Determine 19: Displaying the outcomes from a single prediction utilizing the mannequin in SageMaker Canvas
Deploy the ML mannequin
It’s now attainable for the health-tech firm to construct functions that may use this ML mannequin to make predictions. ML fashions developed in SageMaker Canvas could be operationalized utilizing a broader set of SageMaker providers. For instance:
To deploy the ML mannequin, full the next steps:
- On the Deploy tab, select Create Deployment.
- Specify Deployment identify, Occasion kind, and Occasion depend.
- Select Deploy to make the ML mannequin obtainable as a SageMaker endpoint.
On this instance, we diminished the occasion kind to ml.m5.4xlarge and occasion depend to 1 earlier than deployment.
Determine 20: Deploying the utilizing SageMaker Canvas
At any time, you possibly can straight check the endpoint from SageMaker Canvas on the Take a look at deployment tab of the deployed endpoint listed below Operations on the SageMaker Canvas console.
Discuss with the Amazon SageMaker Canvas Developer Information for detailed steps to take your ML mannequin growth by way of its full growth lifecycle and construct functions that may devour the ML mannequin to make predictions.
Clear up
Discuss with the directions within the README file to wash up the sources provisioned for the AWS knowledge engineering pipeline answer.
SageMaker Canvas payments you all through the session, and we advocate logging out of SageMaker Canvas when you’re not utilizing it. Discuss with Logging out of Amazon SageMaker Canvas for extra particulars. Moreover, if you happen to deployed a SageMaker endpoint, be sure to have deleted it.
Conclusion
This publish explored a no-code method involving SageMaker Canvas that may drive actionable insights from knowledge saved throughout each Splunk and AWS platforms utilizing AI/ML methods. We additionally demonstrated how you should use the generative AI capabilities of SageMaker Canvas to hurry up your knowledge exploration and construct ML fashions which can be aligned to what you are promoting’s expectations.
Study extra about AI on Splunk and ML on AWS.
In regards to the Authors

Alan Peaty is a Senior Companion Options Architect, serving to World Techniques Integrators (GSIs), World Impartial Software program Distributors (GISVs), and their clients undertake AWS providers. Previous to becoming a member of AWS, Alan labored as an architect at programs integrators comparable to IBM, Capita, and CGI. Outdoors of labor, Alan is a eager runner who likes to hit the muddy trails of the English countryside, and is an IoT fanatic.

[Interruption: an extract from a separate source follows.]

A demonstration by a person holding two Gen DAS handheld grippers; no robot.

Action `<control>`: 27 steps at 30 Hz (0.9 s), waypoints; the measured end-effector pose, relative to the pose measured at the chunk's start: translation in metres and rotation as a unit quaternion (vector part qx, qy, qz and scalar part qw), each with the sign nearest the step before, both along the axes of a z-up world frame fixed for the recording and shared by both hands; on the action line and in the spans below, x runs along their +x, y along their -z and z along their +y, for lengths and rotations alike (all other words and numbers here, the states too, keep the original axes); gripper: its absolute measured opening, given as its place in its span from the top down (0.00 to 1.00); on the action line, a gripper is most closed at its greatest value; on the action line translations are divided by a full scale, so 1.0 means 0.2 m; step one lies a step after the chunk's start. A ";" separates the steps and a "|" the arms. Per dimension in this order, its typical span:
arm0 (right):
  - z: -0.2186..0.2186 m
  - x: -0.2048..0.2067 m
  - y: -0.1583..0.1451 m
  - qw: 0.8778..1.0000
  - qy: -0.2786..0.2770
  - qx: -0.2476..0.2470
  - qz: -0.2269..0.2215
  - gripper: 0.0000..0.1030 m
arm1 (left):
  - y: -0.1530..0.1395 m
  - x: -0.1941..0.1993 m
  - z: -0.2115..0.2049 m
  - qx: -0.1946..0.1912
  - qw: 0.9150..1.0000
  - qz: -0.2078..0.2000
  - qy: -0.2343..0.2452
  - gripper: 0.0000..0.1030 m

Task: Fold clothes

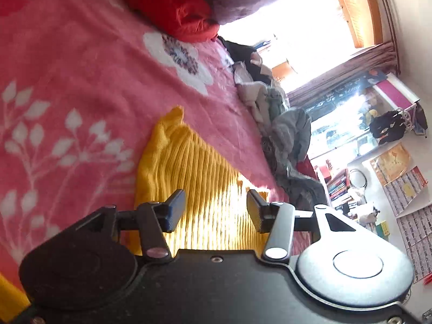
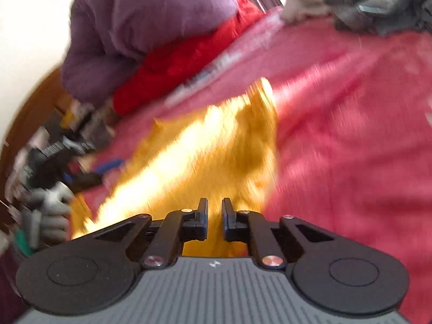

Brett Roberts is the World Companion Technical Supervisor for AWS at Splunk, main the technical technique to assist clients higher safe and monitor their vital AWS environments and functions utilizing Splunk. Brett was a member of the Splunk Belief and holds a number of Splunk and AWS certifications. Moreover, he co-hosts a group podcast and weblog referred to as Large Information Beard, exploring developments and applied sciences within the analytics and AI house.

Arnaud Lauer is a Principal Companion Options Architect within the Public Sector staff at AWS. He permits companions and clients to grasp tips on how to greatest use AWS applied sciences to translate enterprise wants into options. He brings greater than 18 years of expertise in delivering and architecting digital transformation initiatives throughout a variety of industries, together with public sector, vitality, and shopper items.